The Hovercraft project consists in developing a robot with a really particular mission: build a map of a changing ground area like passing from hard rock to mud in indoor environment.
In our times, it is not necessary to have read Robots from Isaac Azimov to understand that those artificially crafted creatures will be part of our lives in a not so far future. The only remaining question is: “how?”. According to Azimov, each robot should have a determined mission. This domain is currently having a lot of attention from scientists. We wanted to participate to this great technological adventure by developing a robot with a really particular mission : build a map of a changing ground area like passing from hard rock to mud in indoor environment. Everything should stay on budget of only 300 euros.

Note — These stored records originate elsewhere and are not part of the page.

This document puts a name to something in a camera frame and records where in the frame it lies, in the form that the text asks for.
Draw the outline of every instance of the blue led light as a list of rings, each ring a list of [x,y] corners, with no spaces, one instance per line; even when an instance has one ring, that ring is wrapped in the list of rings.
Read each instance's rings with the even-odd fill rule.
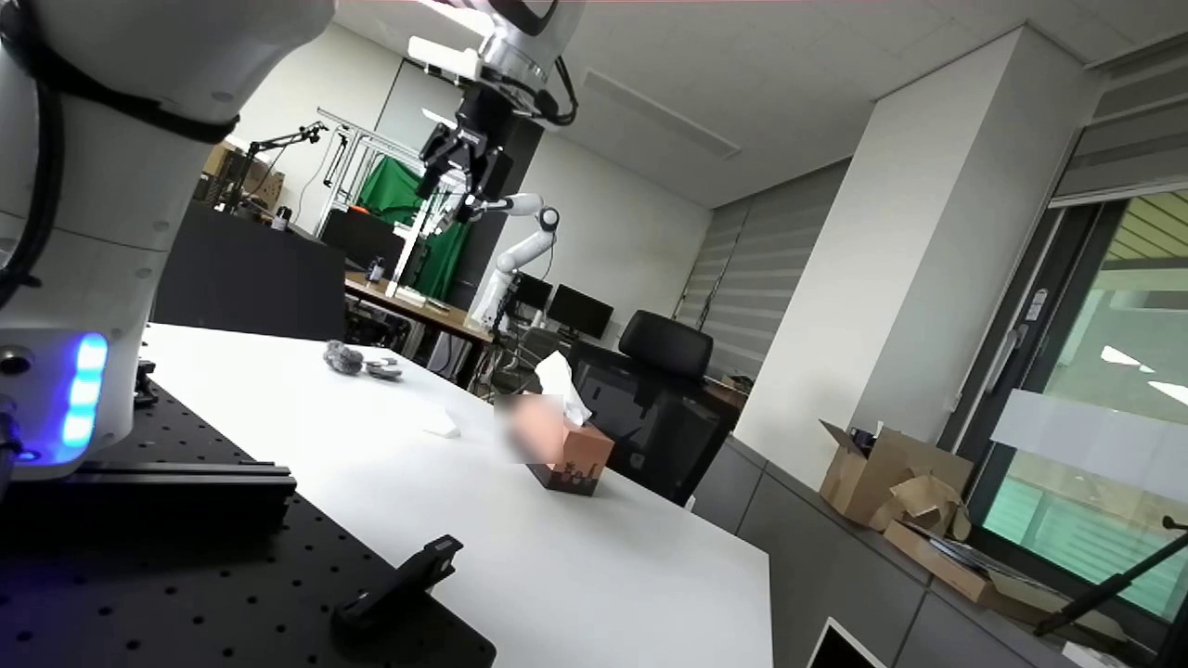
[[[93,429],[96,429],[96,411],[68,411],[63,445],[68,450],[87,450]]]
[[[70,381],[70,409],[96,409],[96,406],[99,406],[99,391],[105,391],[105,379],[96,379],[96,376],[76,376],[76,381]]]
[[[76,376],[99,376],[108,362],[108,339],[87,335],[76,354]]]

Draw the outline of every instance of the tissue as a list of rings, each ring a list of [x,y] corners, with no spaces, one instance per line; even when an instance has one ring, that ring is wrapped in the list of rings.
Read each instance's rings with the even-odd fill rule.
[[[541,379],[541,400],[557,406],[557,411],[584,426],[589,421],[589,409],[584,406],[581,391],[573,385],[573,369],[560,354],[535,362],[535,379]]]

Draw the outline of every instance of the desk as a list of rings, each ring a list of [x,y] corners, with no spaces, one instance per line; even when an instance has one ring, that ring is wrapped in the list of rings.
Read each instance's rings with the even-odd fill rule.
[[[541,490],[509,416],[404,362],[398,385],[326,372],[320,340],[154,328],[156,381],[381,560],[456,536],[436,593],[505,668],[769,668],[769,557],[607,471]]]
[[[404,299],[404,297],[386,297],[379,285],[373,285],[364,276],[348,270],[347,276],[347,294],[355,297],[355,299],[367,299],[367,304],[379,304],[379,308],[395,308],[415,324],[422,324],[428,332],[446,332],[446,335],[456,335],[464,339],[467,346],[467,356],[459,360],[459,372],[456,372],[456,385],[471,385],[471,376],[479,369],[479,356],[484,349],[495,340],[485,328],[471,324],[467,313],[446,304],[446,308],[432,308],[432,304],[415,304],[415,299]],[[420,346],[420,360],[428,360],[428,354],[436,349],[437,339],[428,339]]]

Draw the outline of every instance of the computer monitor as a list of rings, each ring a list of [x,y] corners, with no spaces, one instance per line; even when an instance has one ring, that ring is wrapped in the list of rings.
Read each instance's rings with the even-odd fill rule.
[[[516,276],[511,282],[511,304],[546,308],[552,297],[552,285],[535,276]]]
[[[381,276],[395,276],[404,236],[395,223],[362,213],[332,213],[323,226],[323,246],[338,250],[352,268],[367,270],[381,260]]]
[[[885,668],[841,619],[824,619],[806,668]]]
[[[587,294],[581,294],[581,289],[573,289],[573,285],[557,285],[546,314],[552,324],[567,328],[567,332],[603,339],[607,328],[609,328],[613,308],[596,299],[596,297],[587,297]]]

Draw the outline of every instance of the white table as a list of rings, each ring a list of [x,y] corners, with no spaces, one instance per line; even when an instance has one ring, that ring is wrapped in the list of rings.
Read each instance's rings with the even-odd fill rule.
[[[398,385],[341,379],[320,340],[154,328],[156,381],[389,563],[456,536],[436,593],[509,668],[769,668],[769,557],[607,475],[541,490],[509,416],[404,362]]]

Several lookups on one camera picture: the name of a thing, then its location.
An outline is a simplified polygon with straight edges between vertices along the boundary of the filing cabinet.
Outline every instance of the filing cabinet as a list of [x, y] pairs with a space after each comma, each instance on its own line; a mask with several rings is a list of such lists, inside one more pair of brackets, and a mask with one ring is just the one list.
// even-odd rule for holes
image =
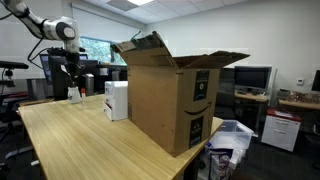
[[261, 141], [292, 152], [300, 123], [301, 118], [297, 115], [269, 108]]

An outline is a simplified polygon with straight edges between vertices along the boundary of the wall outlet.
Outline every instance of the wall outlet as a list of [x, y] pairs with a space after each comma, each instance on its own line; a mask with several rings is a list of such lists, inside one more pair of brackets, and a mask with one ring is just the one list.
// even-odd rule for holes
[[303, 86], [304, 84], [304, 78], [298, 78], [297, 79], [297, 86]]

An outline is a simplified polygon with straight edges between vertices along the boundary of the drawer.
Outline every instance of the drawer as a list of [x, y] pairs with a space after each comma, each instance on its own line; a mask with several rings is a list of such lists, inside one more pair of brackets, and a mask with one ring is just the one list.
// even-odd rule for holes
[[267, 116], [265, 127], [274, 128], [284, 132], [298, 133], [300, 122], [290, 121], [283, 118]]
[[264, 127], [261, 141], [292, 152], [297, 135], [298, 133], [284, 132], [275, 128]]

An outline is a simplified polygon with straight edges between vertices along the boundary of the cardboard box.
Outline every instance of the cardboard box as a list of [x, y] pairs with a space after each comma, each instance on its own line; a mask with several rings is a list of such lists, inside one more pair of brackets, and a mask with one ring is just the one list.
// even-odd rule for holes
[[115, 44], [128, 65], [128, 117], [172, 156], [210, 135], [220, 68], [249, 55], [172, 57], [153, 34]]
[[111, 121], [128, 118], [128, 81], [106, 81], [103, 112]]

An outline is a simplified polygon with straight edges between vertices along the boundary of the wall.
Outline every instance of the wall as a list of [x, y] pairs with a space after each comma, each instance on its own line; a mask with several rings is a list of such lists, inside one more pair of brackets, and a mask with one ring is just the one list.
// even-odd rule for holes
[[274, 90], [296, 86], [320, 69], [320, 1], [252, 0], [233, 6], [147, 25], [156, 30], [176, 56], [219, 49], [244, 52], [251, 57], [238, 64], [277, 68]]
[[[61, 0], [24, 0], [30, 10], [37, 16], [48, 19], [57, 19], [62, 14]], [[0, 4], [0, 17], [8, 14], [8, 11]], [[0, 21], [0, 60], [22, 62], [29, 65], [29, 69], [13, 70], [15, 88], [5, 88], [6, 91], [26, 90], [26, 78], [43, 78], [43, 71], [27, 61], [27, 56], [38, 42], [28, 29], [14, 16]], [[45, 47], [61, 47], [61, 42], [43, 41], [35, 52]], [[39, 58], [35, 63], [41, 65]]]
[[113, 42], [122, 42], [131, 39], [140, 29], [112, 21], [108, 18], [73, 8], [73, 18], [79, 23], [79, 32], [82, 36], [104, 39]]
[[[142, 23], [108, 12], [81, 0], [23, 0], [23, 2], [36, 16], [41, 18], [59, 19], [61, 16], [72, 17], [71, 3], [77, 3], [87, 8], [88, 11], [94, 11], [101, 16], [107, 16], [110, 19], [134, 27], [145, 28], [145, 25]], [[7, 14], [7, 10], [0, 4], [0, 17]], [[43, 71], [27, 61], [29, 52], [37, 42], [38, 39], [34, 38], [28, 29], [14, 16], [0, 21], [0, 60], [23, 62], [29, 65], [29, 69], [27, 70], [17, 69], [13, 71], [16, 87], [5, 87], [4, 92], [26, 91], [26, 78], [44, 78]], [[62, 46], [62, 42], [44, 40], [35, 52], [47, 47]], [[36, 58], [34, 62], [41, 65], [39, 58]]]

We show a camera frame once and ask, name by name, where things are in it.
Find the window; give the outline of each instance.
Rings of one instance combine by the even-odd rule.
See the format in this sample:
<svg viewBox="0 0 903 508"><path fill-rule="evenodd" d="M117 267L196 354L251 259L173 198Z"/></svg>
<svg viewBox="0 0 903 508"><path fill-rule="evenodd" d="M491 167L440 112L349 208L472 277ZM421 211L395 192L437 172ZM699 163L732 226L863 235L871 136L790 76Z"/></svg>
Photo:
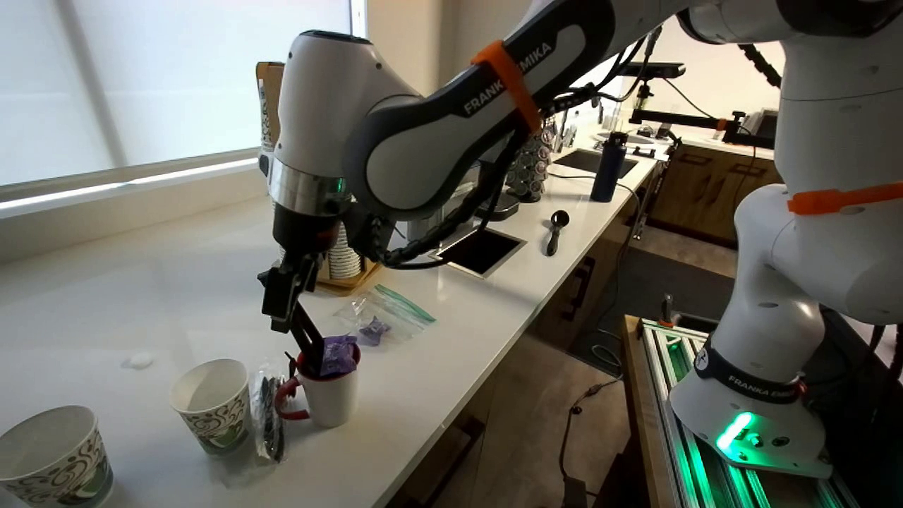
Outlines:
<svg viewBox="0 0 903 508"><path fill-rule="evenodd" d="M0 201L261 147L255 64L349 0L2 0Z"/></svg>

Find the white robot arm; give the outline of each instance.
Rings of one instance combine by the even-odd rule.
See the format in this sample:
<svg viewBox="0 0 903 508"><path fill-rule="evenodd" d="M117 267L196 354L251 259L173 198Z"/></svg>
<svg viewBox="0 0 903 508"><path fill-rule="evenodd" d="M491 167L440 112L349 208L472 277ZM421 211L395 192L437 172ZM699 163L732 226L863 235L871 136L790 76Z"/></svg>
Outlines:
<svg viewBox="0 0 903 508"><path fill-rule="evenodd" d="M272 198L286 257L266 277L266 312L289 330L338 216L349 242L388 266L434 246L388 250L395 219L434 211L479 156L523 137L531 106L666 16L681 13L706 43L783 40L776 167L788 185L739 206L733 295L671 408L732 463L824 476L824 432L795 383L822 340L819 301L863 322L903 322L903 167L883 137L903 123L900 9L903 0L540 0L495 47L509 69L476 58L427 98L366 40L303 33L282 78ZM513 102L513 88L533 103Z"/></svg>

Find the white counter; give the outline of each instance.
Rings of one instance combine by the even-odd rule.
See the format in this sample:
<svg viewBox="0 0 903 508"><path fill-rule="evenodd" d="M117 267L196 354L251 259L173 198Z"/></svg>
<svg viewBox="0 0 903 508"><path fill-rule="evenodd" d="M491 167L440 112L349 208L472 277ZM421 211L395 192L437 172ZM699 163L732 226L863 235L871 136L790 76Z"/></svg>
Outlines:
<svg viewBox="0 0 903 508"><path fill-rule="evenodd" d="M554 167L543 203L495 226L526 240L491 277L455 266L378 270L437 322L407 343L365 349L355 418L338 429L286 424L282 463L248 484L222 484L182 418L176 377L207 357L282 371L289 336L261 312L256 273L277 257L272 203L255 201L182 223L0 266L0 432L56 405L100 415L117 491L110 504L382 504L443 435L486 376L564 283L649 172L640 161L613 203L589 203L594 177ZM555 257L543 219L570 211ZM317 315L345 298L304 295Z"/></svg>

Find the green led light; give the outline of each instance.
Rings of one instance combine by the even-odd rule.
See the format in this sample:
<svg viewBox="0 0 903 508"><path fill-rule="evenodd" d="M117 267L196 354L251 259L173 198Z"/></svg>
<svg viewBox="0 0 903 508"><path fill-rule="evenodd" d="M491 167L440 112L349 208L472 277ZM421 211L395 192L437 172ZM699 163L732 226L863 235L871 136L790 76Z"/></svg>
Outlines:
<svg viewBox="0 0 903 508"><path fill-rule="evenodd" d="M722 452L732 448L739 432L754 421L754 412L739 412L732 425L715 439Z"/></svg>

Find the patterned cup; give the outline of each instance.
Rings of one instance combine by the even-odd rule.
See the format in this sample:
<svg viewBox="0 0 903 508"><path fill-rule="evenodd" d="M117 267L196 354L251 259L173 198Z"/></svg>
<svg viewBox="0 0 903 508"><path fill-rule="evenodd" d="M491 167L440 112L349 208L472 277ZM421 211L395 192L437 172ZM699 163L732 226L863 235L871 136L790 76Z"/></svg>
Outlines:
<svg viewBox="0 0 903 508"><path fill-rule="evenodd" d="M173 388L173 405L213 453L225 453L248 435L248 377L232 357L197 363Z"/></svg>
<svg viewBox="0 0 903 508"><path fill-rule="evenodd" d="M56 405L9 429L0 438L0 484L28 504L104 501L114 467L93 412Z"/></svg>

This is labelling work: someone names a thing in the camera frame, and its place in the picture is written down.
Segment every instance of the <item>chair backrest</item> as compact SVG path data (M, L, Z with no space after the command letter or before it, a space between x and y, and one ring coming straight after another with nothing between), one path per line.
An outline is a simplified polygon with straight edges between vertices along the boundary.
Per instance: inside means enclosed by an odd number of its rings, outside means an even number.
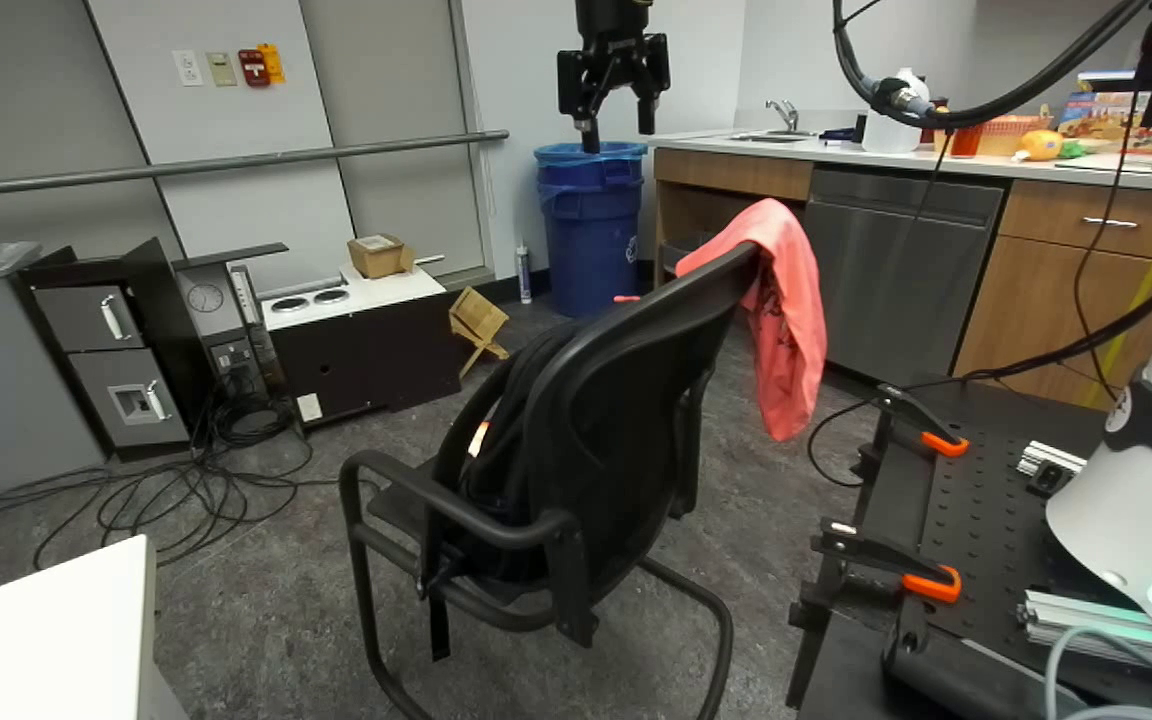
M654 547L664 514L680 509L684 478L697 478L702 397L761 258L756 244L742 244L703 272L610 310L573 337L527 392L527 514L578 514L598 597Z

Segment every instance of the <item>countertop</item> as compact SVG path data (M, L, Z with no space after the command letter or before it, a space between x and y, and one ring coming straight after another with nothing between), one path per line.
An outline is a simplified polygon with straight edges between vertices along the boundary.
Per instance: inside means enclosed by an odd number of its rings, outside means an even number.
M772 160L804 160L804 164L858 164L858 166L903 166L903 170L934 170L936 152L863 152L861 143L769 143L769 141L742 141L756 131L674 131L654 134L654 146L678 152L722 152L722 154L772 154ZM947 175L1003 175L1003 180L1048 180L1048 182L1113 182L1115 154L1094 154L1071 164L1017 164L1017 160L982 160L982 154L945 154L939 170ZM1124 166L1119 189L1152 189L1152 160L1131 160Z

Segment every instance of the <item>cardboard box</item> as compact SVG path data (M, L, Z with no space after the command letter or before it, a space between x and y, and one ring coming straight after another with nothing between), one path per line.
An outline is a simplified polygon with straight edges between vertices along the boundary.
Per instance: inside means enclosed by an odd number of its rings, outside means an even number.
M412 250L409 250L409 244L402 244L402 239L393 239L393 237L361 237L361 239L350 239L350 256L352 256L352 268L355 268L366 280L412 272Z

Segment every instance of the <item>black office chair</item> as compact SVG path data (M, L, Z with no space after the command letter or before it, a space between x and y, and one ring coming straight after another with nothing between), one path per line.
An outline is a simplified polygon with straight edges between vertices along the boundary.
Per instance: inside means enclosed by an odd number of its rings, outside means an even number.
M429 710L379 659L368 550L416 577L438 657L448 652L448 604L503 630L556 624L588 648L598 599L646 568L702 599L722 624L702 707L702 717L717 717L732 666L732 615L722 597L647 560L647 547L664 514L697 505L703 382L756 272L761 249L742 244L703 272L617 308L544 352L519 352L468 399L429 469L385 451L361 451L339 469L368 666L404 717ZM468 454L493 399L519 386L507 379L527 356L541 372L534 369L523 379L518 436L496 436L488 446L493 431L507 424L501 417L507 399L501 399L483 454ZM368 509L366 476L385 478ZM420 550L395 543L375 518L404 528Z

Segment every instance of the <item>chair armrest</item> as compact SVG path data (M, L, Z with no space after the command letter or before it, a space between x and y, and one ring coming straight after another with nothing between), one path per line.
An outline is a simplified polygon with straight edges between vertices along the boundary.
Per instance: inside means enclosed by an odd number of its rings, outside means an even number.
M448 490L443 483L420 476L416 469L385 454L385 451L355 451L344 460L339 469L339 490L355 496L355 478L361 472L371 472L379 478L388 478L393 489L416 496L425 509L441 512L443 518L462 522L464 531L480 534L483 543L519 550L519 547L541 547L556 534L578 531L578 518L568 512L544 512L523 528L507 528L493 514L483 514L480 509L464 505L456 490Z

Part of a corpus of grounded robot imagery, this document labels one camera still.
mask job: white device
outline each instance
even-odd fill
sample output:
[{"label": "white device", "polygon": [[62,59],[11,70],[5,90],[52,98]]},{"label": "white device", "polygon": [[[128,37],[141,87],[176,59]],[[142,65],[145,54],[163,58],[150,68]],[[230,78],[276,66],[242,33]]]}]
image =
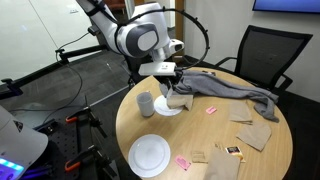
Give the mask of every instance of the white device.
[{"label": "white device", "polygon": [[[146,14],[117,30],[117,22],[103,0],[77,0],[77,2],[100,29],[112,51],[134,58],[151,55],[154,63],[142,64],[140,75],[175,75],[175,63],[163,61],[183,49],[184,43],[169,38],[163,12]],[[158,3],[139,5],[135,7],[132,18],[159,9],[161,6]]]},{"label": "white device", "polygon": [[47,145],[45,134],[25,126],[0,106],[0,179],[19,179]]}]

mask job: crumpled cloth
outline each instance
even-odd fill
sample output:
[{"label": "crumpled cloth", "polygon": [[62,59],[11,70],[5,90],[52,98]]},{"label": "crumpled cloth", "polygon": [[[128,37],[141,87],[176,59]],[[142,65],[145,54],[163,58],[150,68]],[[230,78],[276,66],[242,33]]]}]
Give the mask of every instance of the crumpled cloth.
[{"label": "crumpled cloth", "polygon": [[[166,97],[168,89],[164,87],[162,86],[160,89]],[[278,102],[278,96],[262,88],[230,83],[210,73],[184,70],[179,82],[174,85],[174,90],[178,94],[201,93],[222,98],[251,99],[256,102],[254,109],[261,116],[279,122],[279,119],[274,116],[274,107]]]}]

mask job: brown paper napkin
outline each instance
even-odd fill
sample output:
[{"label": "brown paper napkin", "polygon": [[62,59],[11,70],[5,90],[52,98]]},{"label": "brown paper napkin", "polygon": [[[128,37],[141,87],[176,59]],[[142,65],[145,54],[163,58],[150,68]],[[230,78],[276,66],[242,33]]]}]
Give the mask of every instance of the brown paper napkin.
[{"label": "brown paper napkin", "polygon": [[241,123],[252,123],[251,112],[246,102],[243,101],[231,101],[229,108],[229,120],[241,122]]},{"label": "brown paper napkin", "polygon": [[252,125],[243,125],[236,136],[243,142],[262,151],[271,136],[271,129],[267,123],[253,121]]},{"label": "brown paper napkin", "polygon": [[185,106],[189,111],[192,108],[193,95],[192,94],[178,94],[169,89],[167,94],[167,106],[171,109]]},{"label": "brown paper napkin", "polygon": [[213,148],[204,180],[237,179],[240,159],[218,148]]}]

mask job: blue light
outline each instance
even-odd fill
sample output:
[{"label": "blue light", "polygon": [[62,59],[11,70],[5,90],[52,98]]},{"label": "blue light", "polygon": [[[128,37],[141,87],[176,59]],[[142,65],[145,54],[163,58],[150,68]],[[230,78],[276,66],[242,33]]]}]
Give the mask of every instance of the blue light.
[{"label": "blue light", "polygon": [[2,158],[0,158],[0,164],[6,166],[8,168],[14,169],[16,171],[22,171],[24,169],[24,167],[22,167],[18,164],[15,164],[13,162],[7,161],[5,159],[2,159]]}]

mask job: television screen
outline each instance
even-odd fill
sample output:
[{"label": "television screen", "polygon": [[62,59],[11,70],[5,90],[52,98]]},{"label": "television screen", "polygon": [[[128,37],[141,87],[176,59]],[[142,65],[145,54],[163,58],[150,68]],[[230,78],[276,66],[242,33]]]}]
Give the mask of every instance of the television screen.
[{"label": "television screen", "polygon": [[253,10],[320,13],[320,0],[255,0]]}]

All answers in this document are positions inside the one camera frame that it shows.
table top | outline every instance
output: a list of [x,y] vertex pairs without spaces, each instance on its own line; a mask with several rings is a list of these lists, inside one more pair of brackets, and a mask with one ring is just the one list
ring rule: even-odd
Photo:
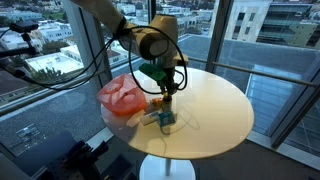
[[[172,159],[197,159],[226,152],[250,133],[254,113],[247,97],[227,80],[197,69],[187,68],[188,85],[173,95],[172,110],[177,122],[162,129],[155,122],[144,126],[142,110],[133,116],[118,117],[101,106],[109,129],[129,146],[151,155]],[[142,87],[159,92],[156,82],[134,72]],[[176,73],[175,82],[181,76]],[[146,99],[161,95],[145,94]]]

red plastic bag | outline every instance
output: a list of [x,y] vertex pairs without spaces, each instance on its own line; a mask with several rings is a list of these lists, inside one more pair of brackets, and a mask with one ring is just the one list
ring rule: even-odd
[[118,116],[132,115],[147,105],[146,97],[130,74],[116,77],[97,95],[103,106]]

white table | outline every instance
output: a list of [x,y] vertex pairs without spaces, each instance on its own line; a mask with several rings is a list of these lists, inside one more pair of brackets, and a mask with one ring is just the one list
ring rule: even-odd
[[[142,87],[159,91],[153,80],[141,72],[134,74]],[[180,75],[176,73],[175,79],[180,82]],[[146,94],[147,100],[156,97],[161,96]],[[192,68],[188,68],[187,88],[173,95],[172,110],[178,118],[172,126],[162,130],[157,123],[143,126],[140,117],[145,111],[117,117],[101,107],[107,126],[117,137],[149,154],[140,169],[140,179],[146,180],[195,179],[190,159],[215,156],[236,147],[248,136],[254,121],[250,102],[236,86]]]

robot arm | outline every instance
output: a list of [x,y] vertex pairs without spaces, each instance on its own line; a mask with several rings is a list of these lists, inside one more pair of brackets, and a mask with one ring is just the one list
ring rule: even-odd
[[[146,60],[155,60],[157,58],[157,66],[166,74],[166,81],[164,83],[157,81],[162,94],[167,92],[169,95],[172,95],[176,92],[177,84],[173,81],[175,66],[177,66],[178,62],[182,59],[174,44],[169,41],[165,35],[155,29],[139,28],[127,22],[125,17],[116,10],[110,0],[71,1],[98,18],[111,33],[118,38],[124,49],[128,51],[131,50]],[[161,30],[170,37],[174,43],[177,43],[178,23],[174,16],[156,15],[149,24],[149,27]],[[128,29],[131,29],[132,33],[127,34],[126,30]]]

table base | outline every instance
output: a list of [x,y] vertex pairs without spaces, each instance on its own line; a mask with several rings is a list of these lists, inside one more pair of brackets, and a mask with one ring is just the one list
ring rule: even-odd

Hovercrafts are able to fly on different types of terrain. This is why we choose to build our robot with hovercraft possibilities. We worked on a module created by a previous team and added a better system to it for the designed mission. The hovercraft has a turbine to create an air-cushion under the robot and four motors placed in opposed directions to control robot's displacement.
Our system is composed of two sub-systems: the robot itself and a control interface running on a separate computer. The control interface show the user every robot's variable and the mapping in construction. Both systems communicate through Wifi.
The mapping is done with the original association of a camera and a laser pointer : create an offset between the camera and the laser pointer gives us the possibility to calculate the distance of the object pointed by the laser. The repetition of this measurement with a rotation of the laser pointer and the camera allows us to build a map of the area.
To build a complete mapping, the module must move and know its position in space and time. An hovercraft has no contact with ground so we needed to find a solution in agreement with this constraint. That is why we use a computer mouse sensor, also called optical flow sensor, strategically combined with gyroscopes to determine module position in its displacement plan.
To stay in harmony with our budget constraint, the robot main computation run on the famous micro-pc card Raspberry Pi. For real-time constraints brought by usage of different sensors and motors, we also use the Arduino card. Both cards communicates by a simple USB cable. Moreover, lots of pieces used are from recycled materials.
This project, well conducted in collaboration with the ONERA (the french aerospace lab) shows that it is possible, with a low budget and resources available to everyone, to create a simple autonomous exploration robot.